• [Task objective] Would you print the records below from the first line through the line containing "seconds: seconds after", skipping the pictures?

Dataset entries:
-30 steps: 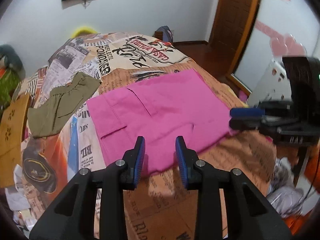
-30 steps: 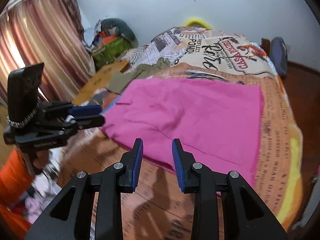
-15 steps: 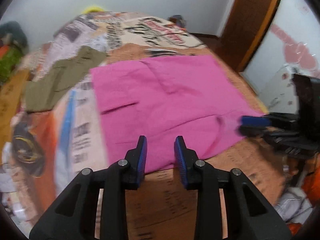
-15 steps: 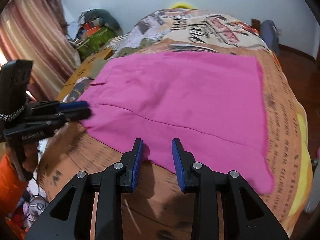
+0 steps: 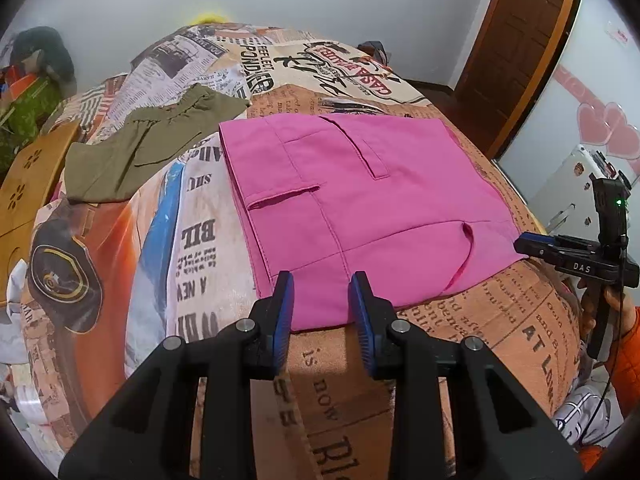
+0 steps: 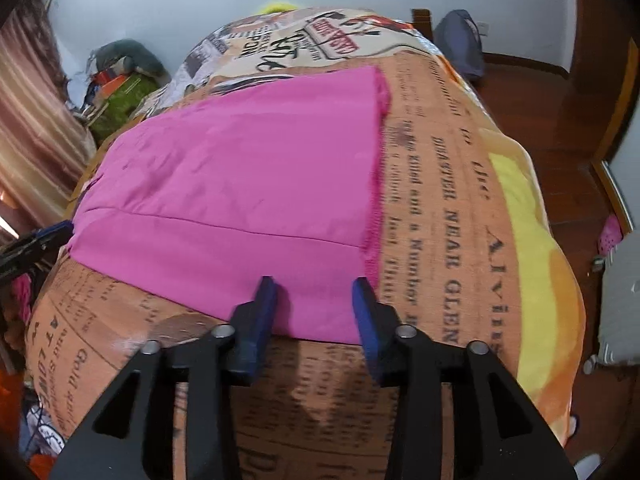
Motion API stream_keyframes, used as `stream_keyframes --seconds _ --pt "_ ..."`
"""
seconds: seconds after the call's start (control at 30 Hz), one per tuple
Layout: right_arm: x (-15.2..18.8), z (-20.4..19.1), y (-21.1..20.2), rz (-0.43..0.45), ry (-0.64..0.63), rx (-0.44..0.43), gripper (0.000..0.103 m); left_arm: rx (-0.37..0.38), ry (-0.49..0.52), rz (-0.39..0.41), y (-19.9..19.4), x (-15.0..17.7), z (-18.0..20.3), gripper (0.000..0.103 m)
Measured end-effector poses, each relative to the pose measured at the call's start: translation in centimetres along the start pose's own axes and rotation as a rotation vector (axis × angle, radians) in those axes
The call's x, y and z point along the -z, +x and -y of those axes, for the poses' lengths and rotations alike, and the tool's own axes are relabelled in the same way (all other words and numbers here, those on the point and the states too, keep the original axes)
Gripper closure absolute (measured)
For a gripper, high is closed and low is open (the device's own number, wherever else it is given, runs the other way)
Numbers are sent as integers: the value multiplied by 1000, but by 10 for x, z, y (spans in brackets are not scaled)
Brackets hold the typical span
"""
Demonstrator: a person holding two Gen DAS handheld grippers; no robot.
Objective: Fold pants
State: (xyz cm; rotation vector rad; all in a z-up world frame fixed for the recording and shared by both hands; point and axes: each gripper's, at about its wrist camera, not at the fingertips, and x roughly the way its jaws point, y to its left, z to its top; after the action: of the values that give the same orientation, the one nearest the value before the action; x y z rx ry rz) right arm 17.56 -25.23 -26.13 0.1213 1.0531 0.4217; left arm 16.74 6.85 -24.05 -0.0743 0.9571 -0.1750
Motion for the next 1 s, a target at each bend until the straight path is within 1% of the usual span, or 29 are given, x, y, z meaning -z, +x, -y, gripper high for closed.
stream_keyframes --seconds 0.1,0.2,0.3,0.43,0.57,0.73,1.0 --pt "-1 -3 -1 -5 -12 20 67 -7 7 5 0 1 1 72" --pt "-5 -6 -5 -11 -29 32 66 -3 5 -13 -4 -3 1 72" --pt "-12 -10 -11 7 -58 40 64 -53 16 -3 -12 -13 0 72" --pt "-28 -11 -20 50 -68 33 64 -67 -12 38 -24 -36 -15 72" --pt "-50 -14 -25 103 -64 14 64 -108 -36 65 -23 -67 -34 72" --pt "-80 -13 -19 152 -65 15 64 -123 -48 65 -3 -99 -50 72" --pt "-111 -1 2 172 -73 49 64 -106 -71 -4 51 -124 -68 72"
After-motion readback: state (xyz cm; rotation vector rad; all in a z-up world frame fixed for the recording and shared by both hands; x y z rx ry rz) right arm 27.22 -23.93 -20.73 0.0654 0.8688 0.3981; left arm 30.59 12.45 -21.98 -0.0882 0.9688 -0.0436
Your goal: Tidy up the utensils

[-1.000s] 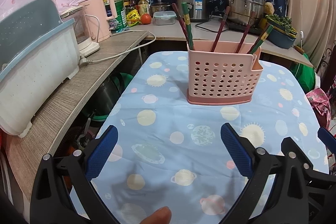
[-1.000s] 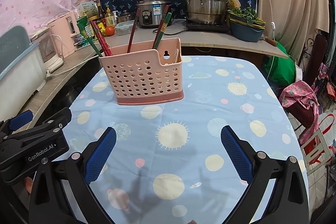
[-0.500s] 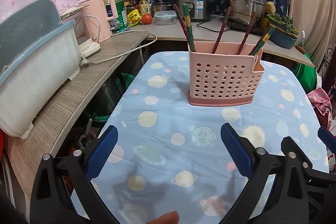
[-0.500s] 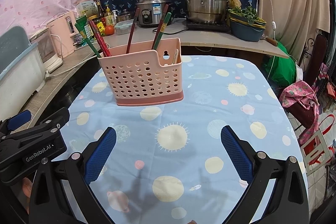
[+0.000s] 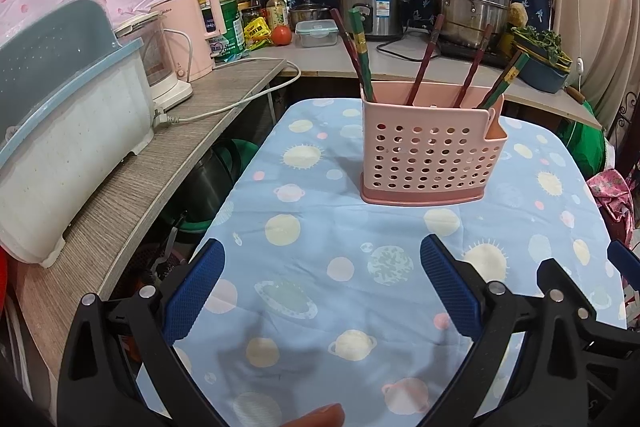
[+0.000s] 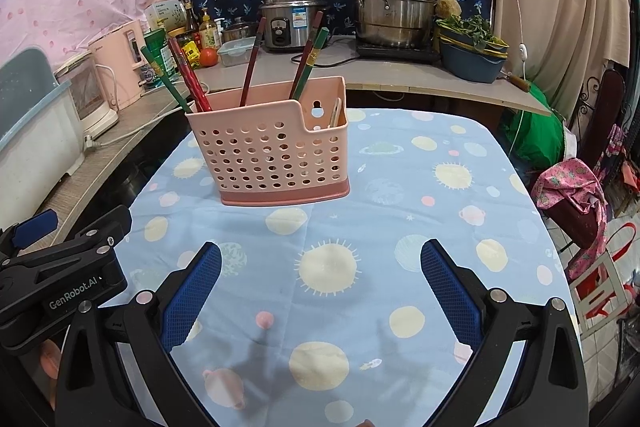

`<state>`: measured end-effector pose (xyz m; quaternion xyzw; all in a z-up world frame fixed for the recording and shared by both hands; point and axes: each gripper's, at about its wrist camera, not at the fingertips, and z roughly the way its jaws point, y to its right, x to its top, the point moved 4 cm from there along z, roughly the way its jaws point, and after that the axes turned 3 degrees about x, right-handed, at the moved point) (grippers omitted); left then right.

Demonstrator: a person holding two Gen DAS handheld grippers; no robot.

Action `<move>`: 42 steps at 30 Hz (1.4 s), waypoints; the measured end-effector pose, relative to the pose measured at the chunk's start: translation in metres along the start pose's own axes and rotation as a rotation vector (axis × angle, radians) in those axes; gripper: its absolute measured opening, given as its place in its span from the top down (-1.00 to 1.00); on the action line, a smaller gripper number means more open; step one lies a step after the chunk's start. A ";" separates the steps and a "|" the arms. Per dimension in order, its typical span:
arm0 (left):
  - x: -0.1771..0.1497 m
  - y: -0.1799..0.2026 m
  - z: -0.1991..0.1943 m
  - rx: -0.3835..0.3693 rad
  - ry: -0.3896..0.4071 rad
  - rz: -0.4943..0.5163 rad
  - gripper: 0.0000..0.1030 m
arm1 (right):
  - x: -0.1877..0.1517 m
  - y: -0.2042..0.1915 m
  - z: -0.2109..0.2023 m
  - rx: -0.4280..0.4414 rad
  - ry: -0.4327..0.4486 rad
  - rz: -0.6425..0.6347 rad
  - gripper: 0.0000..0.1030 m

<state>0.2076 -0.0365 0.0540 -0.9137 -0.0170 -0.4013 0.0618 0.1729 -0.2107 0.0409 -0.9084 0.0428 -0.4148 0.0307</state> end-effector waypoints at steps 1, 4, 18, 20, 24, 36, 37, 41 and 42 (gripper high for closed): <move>0.000 0.000 0.000 0.000 0.000 0.001 -0.82 | 0.000 0.000 0.000 -0.001 -0.002 -0.001 -0.87; 0.000 0.000 0.000 -0.001 0.000 0.003 -0.82 | 0.002 -0.001 -0.001 -0.005 -0.003 -0.005 -0.87; 0.005 -0.003 0.003 0.006 -0.005 0.010 -0.82 | 0.007 0.005 0.002 -0.011 -0.009 0.006 -0.87; 0.005 -0.003 0.003 0.009 -0.005 0.011 -0.82 | 0.007 0.005 0.003 -0.011 -0.010 0.005 -0.87; 0.006 -0.003 0.004 0.014 -0.007 0.012 -0.82 | 0.007 0.005 0.003 -0.010 -0.010 0.005 -0.87; 0.009 -0.005 0.004 0.032 -0.007 0.000 -0.82 | 0.008 0.005 0.002 -0.011 -0.009 0.005 -0.87; 0.010 -0.005 0.004 0.033 -0.007 0.003 -0.82 | 0.008 0.005 0.002 -0.012 -0.009 0.005 -0.87; 0.011 -0.004 0.004 0.032 -0.003 0.007 -0.82 | 0.008 0.005 0.002 -0.011 -0.010 0.004 -0.87; 0.011 -0.005 0.003 0.032 -0.003 0.007 -0.82 | 0.008 0.005 0.002 -0.011 -0.010 0.004 -0.87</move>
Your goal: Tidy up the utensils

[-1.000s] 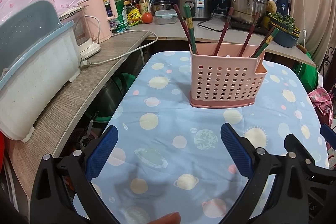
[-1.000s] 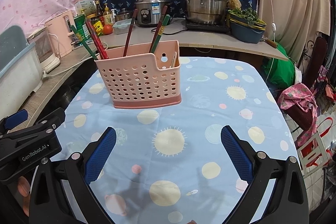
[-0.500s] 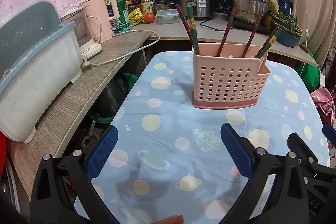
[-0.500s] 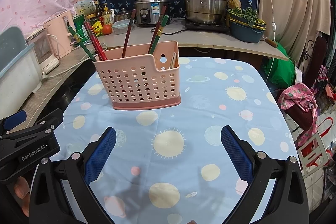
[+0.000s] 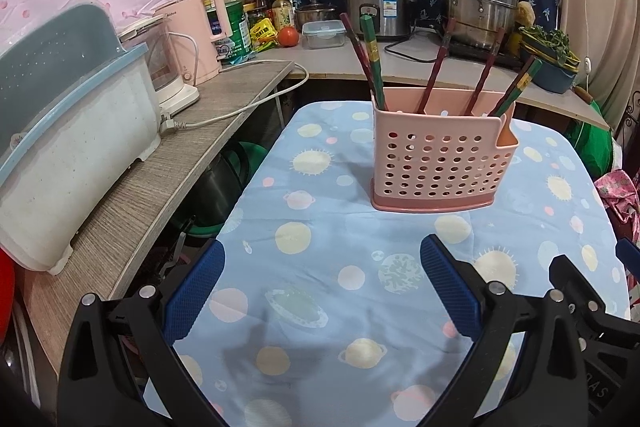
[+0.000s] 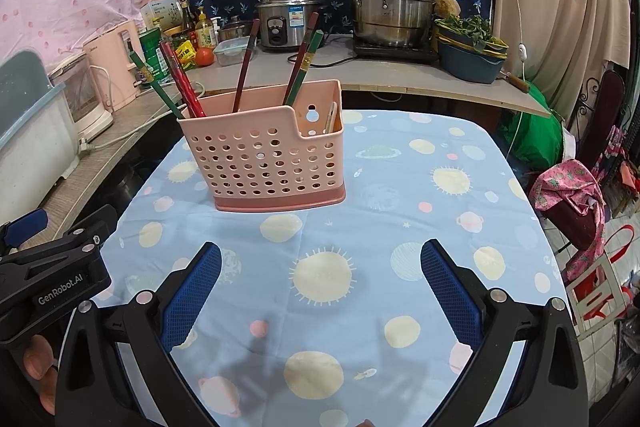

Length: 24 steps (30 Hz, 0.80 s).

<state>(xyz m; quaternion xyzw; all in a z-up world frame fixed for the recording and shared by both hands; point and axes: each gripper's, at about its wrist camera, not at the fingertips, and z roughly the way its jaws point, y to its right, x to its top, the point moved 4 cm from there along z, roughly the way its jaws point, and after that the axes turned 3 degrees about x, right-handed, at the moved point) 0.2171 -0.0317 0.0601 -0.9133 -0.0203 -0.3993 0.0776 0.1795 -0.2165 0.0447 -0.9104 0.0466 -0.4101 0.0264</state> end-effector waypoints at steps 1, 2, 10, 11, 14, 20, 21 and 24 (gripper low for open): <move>0.000 0.000 0.000 0.000 0.000 0.000 -0.82 | 0.000 0.000 0.000 0.000 0.000 0.000 -0.87; 0.000 0.000 0.000 0.000 0.000 0.000 -0.82 | 0.000 0.000 0.000 0.000 0.000 0.001 -0.87; 0.000 0.001 -0.002 -0.002 0.001 0.003 -0.82 | 0.002 0.001 0.000 -0.001 0.001 0.002 -0.87; 0.000 0.001 -0.002 -0.003 0.001 0.004 -0.82 | 0.002 0.001 0.000 -0.001 0.001 0.001 -0.87; 0.000 0.002 -0.002 -0.004 0.002 0.008 -0.82 | 0.002 0.001 0.000 0.000 0.000 0.002 -0.87; -0.001 0.002 -0.002 -0.010 0.000 0.009 -0.82 | 0.003 0.001 0.001 0.003 -0.001 0.002 -0.87; -0.001 0.002 -0.003 -0.012 0.000 0.007 -0.82 | 0.004 0.001 0.001 0.004 0.000 0.002 -0.87; -0.002 0.004 -0.001 -0.025 -0.006 0.015 -0.82 | 0.004 0.000 0.002 0.004 -0.001 0.001 -0.87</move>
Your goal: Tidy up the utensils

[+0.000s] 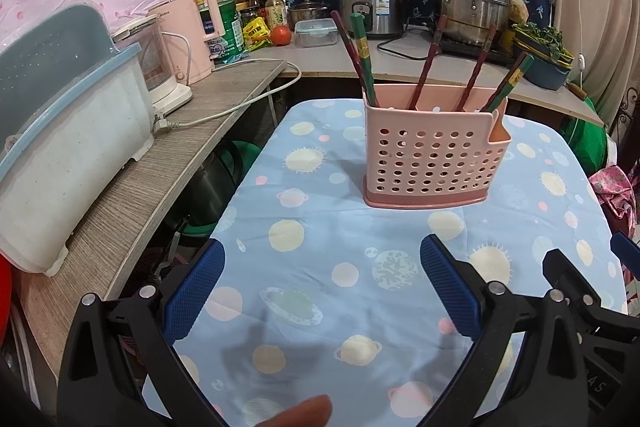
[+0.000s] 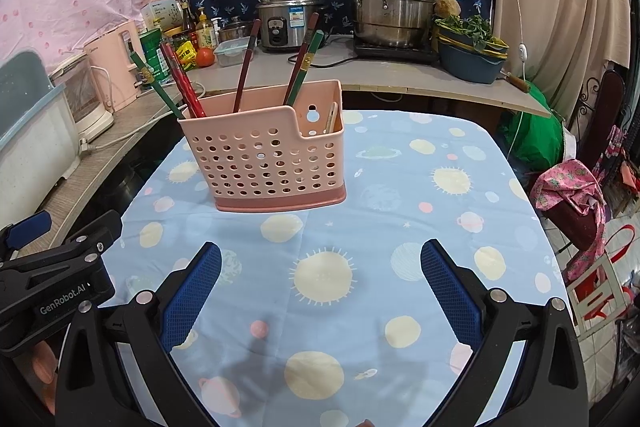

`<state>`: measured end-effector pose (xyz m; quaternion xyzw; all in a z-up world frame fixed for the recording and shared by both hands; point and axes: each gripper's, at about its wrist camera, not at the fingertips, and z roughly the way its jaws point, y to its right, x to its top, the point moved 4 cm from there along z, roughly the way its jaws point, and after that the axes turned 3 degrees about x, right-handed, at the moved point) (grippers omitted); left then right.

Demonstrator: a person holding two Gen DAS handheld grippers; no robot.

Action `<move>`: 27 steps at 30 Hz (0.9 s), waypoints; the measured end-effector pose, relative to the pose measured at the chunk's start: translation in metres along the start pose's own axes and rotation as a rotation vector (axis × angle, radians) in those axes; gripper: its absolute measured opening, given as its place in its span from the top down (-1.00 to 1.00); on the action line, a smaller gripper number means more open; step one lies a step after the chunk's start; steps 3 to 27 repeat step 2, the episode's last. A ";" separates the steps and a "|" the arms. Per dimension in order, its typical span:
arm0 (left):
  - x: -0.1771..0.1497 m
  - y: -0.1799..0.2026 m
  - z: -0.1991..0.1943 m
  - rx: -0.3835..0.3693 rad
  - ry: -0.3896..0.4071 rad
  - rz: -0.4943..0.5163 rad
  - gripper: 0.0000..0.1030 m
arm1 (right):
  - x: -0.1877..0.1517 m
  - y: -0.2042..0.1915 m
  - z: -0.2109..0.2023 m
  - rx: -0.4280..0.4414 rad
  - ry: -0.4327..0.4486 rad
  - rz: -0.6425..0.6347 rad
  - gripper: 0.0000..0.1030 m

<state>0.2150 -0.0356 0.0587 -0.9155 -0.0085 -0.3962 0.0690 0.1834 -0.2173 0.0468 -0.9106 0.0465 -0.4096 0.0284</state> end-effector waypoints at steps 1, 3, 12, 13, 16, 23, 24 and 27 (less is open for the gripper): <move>0.000 0.000 0.000 -0.001 0.000 0.003 -0.82 | 0.000 0.000 0.000 0.000 0.000 0.000 -0.87; 0.000 0.001 0.001 -0.002 -0.002 0.004 -0.82 | 0.000 0.000 0.000 0.000 0.000 0.000 -0.87; 0.000 0.001 0.001 -0.002 -0.002 0.004 -0.82 | 0.000 0.000 0.000 0.000 0.000 0.000 -0.87; 0.000 0.001 0.001 -0.002 -0.002 0.004 -0.82 | 0.000 0.000 0.000 0.000 0.000 0.000 -0.87; 0.000 0.001 0.001 -0.002 -0.002 0.004 -0.82 | 0.000 0.000 0.000 0.000 0.000 0.000 -0.87; 0.000 0.001 0.001 -0.002 -0.002 0.004 -0.82 | 0.000 0.000 0.000 0.000 0.000 0.000 -0.87; 0.000 0.001 0.001 -0.002 -0.002 0.004 -0.82 | 0.000 0.000 0.000 0.000 0.000 0.000 -0.87; 0.000 0.001 0.001 -0.002 -0.002 0.004 -0.82 | 0.000 0.000 0.000 0.000 0.000 0.000 -0.87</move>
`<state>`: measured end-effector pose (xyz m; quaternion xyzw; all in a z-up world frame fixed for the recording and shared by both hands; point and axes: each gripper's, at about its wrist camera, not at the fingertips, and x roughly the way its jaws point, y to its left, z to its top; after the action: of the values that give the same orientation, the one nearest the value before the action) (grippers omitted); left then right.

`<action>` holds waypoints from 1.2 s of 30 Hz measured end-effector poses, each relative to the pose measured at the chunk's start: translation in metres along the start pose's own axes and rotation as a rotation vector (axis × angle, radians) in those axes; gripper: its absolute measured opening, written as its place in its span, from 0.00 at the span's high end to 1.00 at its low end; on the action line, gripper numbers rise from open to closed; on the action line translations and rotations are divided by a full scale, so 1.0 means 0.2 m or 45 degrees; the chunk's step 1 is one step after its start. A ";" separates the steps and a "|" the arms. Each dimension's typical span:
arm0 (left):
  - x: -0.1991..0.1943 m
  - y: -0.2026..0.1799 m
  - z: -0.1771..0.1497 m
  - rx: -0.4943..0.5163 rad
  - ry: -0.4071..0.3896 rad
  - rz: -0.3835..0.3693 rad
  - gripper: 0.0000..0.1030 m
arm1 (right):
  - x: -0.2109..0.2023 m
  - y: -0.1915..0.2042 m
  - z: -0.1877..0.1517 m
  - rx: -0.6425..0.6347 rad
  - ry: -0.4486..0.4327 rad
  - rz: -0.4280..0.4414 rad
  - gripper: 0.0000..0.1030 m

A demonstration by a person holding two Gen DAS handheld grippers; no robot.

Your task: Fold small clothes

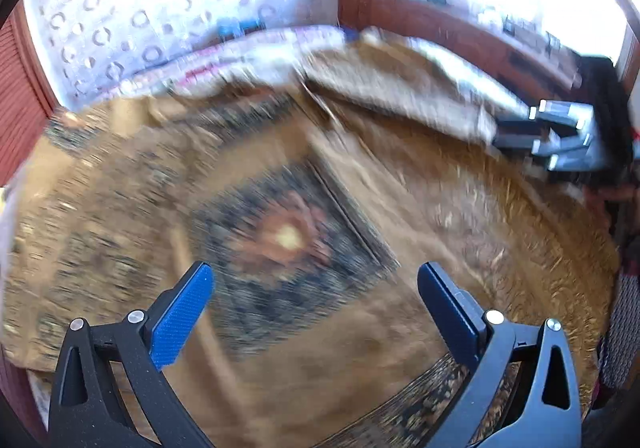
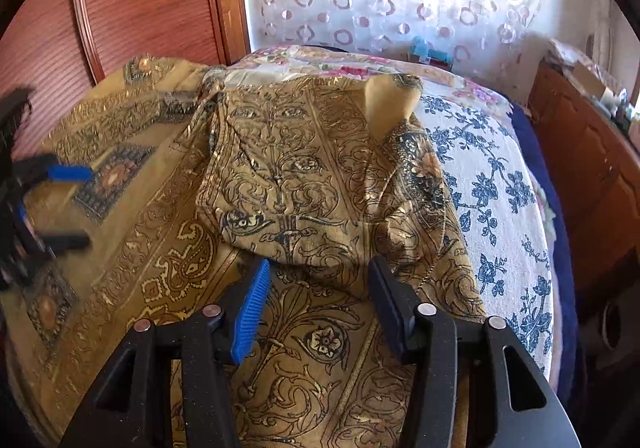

• [Written answer]
-30 steps: 
-30 steps: 
-15 steps: 
-15 steps: 
+0 steps: 
+0 steps: 
Motion API stream_keyframes, used as `stream_keyframes --seconds _ --pt "_ ..."`
"""
seconds: seconds after the call's start (control at 30 Hz), one per tuple

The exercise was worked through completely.